Por dentro do impulso da Meta para colocar robôs para trabalhar em data centers

Meta está testando robôs que podem conectar cabos, redefinir servidores e realizar outras tarefas dentro de seus data centers, de acordo com vários funcionários atuais e antigos familiarizados com os projetos. O esforço contínuo, que não foi relatado anteriormente, pode eventualmente permitir que a Meta opere a sua pegada de data center em rápida expansão com menos humanos, mantendo os custos laborais sob controlo à medida que os seus gastos em infra-estruturas de IA aumentam.
A Meta está usando robôs e hardware relacionado de vários fornecedores diferentes, incluindo Watney Robotics, Kinova e ABB, de acordo com os mesmos trabalhadores, que pediram para permanecer anônimos porque não estavam autorizados a falar com a mídia. Kinova e ABB não quiseram comentar. Watney não respondeu aos pedidos de comentários.
Em um experimento, a Meta está avaliando se um braço robótico Kinova Gen3 poderia ser usado para desligar e ligar a energia ou cortar a eletricidade dos servidores. A empresa também está testando um robô diferente para trocar cabos de rede. Um funcionário do data center Meta estima que, se for bem-sucedido, o bot poderá substituir até 80% das cargas de trabalho de algumas pessoas. “Por um tempo pensamos que aqueles de nós que realizavam as tarefas físicas estavam seguros, mas não mais”, diz o trabalhador. “Está vindo para todos nós, infelizmente.”
Em algumas instalações, a Meta adotou discretamente outro robô relativamente simples. Parece um dedo – ou talvez um bastão pontudo – que pode pressionar o botão liga / desliga de um Mac Mini ou outro dispositivo para reiniciá-lo quando solicitado remotamente por um humano.
Meta se recusou a comentar os testes descritos nesta história. O porta-voz da empresa, Francis Brennan, disse em comunicado que a Meta está investindo pesadamente no treinamento e na contratação de trabalhadores para construir e operar seus data centers. “A América está no meio do seu maior boom de infra-estruturas desde a Segunda Guerra Mundial, e há uma grande escassez de trabalhadores qualificados para preencher as funções; precisamos de mais trabalhadores, e não de menos”, disse ele.

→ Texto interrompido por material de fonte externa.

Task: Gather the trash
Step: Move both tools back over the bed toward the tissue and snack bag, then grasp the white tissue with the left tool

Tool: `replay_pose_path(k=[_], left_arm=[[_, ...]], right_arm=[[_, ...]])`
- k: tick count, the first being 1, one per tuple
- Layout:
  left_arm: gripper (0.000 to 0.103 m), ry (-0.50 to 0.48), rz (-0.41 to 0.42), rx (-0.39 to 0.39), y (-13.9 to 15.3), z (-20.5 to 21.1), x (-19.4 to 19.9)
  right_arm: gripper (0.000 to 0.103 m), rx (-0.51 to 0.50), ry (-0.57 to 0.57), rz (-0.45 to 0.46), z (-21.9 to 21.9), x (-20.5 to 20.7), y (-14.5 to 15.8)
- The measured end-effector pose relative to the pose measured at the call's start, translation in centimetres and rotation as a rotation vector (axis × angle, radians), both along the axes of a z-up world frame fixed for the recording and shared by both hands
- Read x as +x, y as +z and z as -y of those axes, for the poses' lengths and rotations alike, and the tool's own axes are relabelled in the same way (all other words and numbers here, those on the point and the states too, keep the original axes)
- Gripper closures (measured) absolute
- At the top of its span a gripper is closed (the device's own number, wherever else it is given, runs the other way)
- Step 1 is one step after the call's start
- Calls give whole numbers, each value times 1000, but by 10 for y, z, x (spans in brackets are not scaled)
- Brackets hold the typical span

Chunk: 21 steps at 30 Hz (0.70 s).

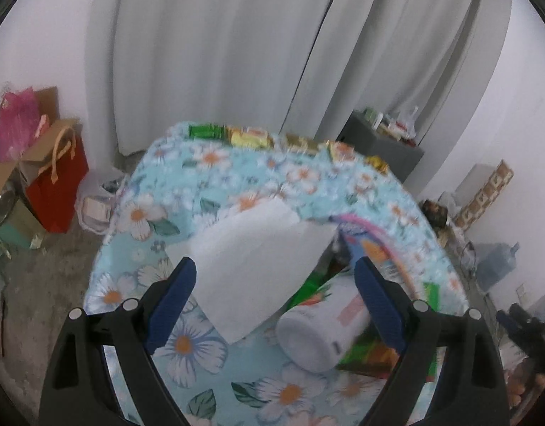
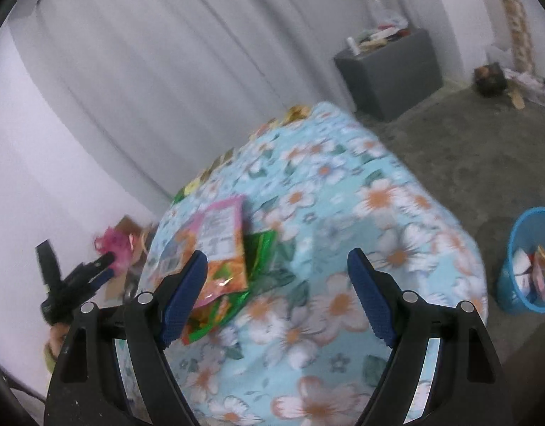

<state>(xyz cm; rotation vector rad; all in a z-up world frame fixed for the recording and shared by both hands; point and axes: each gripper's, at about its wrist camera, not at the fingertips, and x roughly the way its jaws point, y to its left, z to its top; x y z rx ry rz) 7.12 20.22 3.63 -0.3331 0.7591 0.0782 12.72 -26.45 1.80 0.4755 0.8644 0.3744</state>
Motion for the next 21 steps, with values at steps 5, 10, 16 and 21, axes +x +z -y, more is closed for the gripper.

Mas numa conferência no ano passado, Eric Xu, gestor sénior de robótica da Meta, disse que os “objectivos a longo prazo” da empresa são colocar robôs em centros de dados, argumentando que poderiam acelerar a resposta a incidentes, monitorizar o ambiente e lidar com a manutenção preventiva. “Acreditamos que será necessária mais colaboração e investigação, mas temos de começar, caso contrário não teremos oportunidade de o fazer”, disse ele.
Até recentemente, os robôs não eram adequados para o trabalho delicado que acontecia nos data centers. Eles eram caros e, em testes anteriores na indústria, às vezes destruíam servidores ao tentar tarefas simples, disse uma pessoa informada sobre o experimento. Mas o hardware ficou mais barato e os modelos de IA que alimentam os robôs são agora muito mais capazes do que eram há alguns anos. Várias startups estão atualmente trabalhando para construir robôs comerciais capazes de montar servidores, trocar peças e substituir fios.
Os robôs poderiam oferecer resultados mais consistentes a um custo inferior ao do trabalho humano, especialmente em regiões menos populosas, onde os centros de dados são abundantes, mas os trabalhadores qualificados são escassos. Os proponentes também defendem uma mensagem pró-trabalhador: tal como os agentes de IA prometem fazer aos trabalhadores do conhecimento, eles argumentam que os robôs poderiam assumir as tarefas mais repetitivas e perigosas dos técnicos de data centers, ao mesmo tempo que os libertam para se concentrarem em desafios mais complexos. A longo prazo, tirar os trabalhadores de cena poderia tornar mais viável a gestão de centros de dados debaixo de água, no espaço ou noutros ambientes potencialmente inóspitos para espécies vivas que respiram.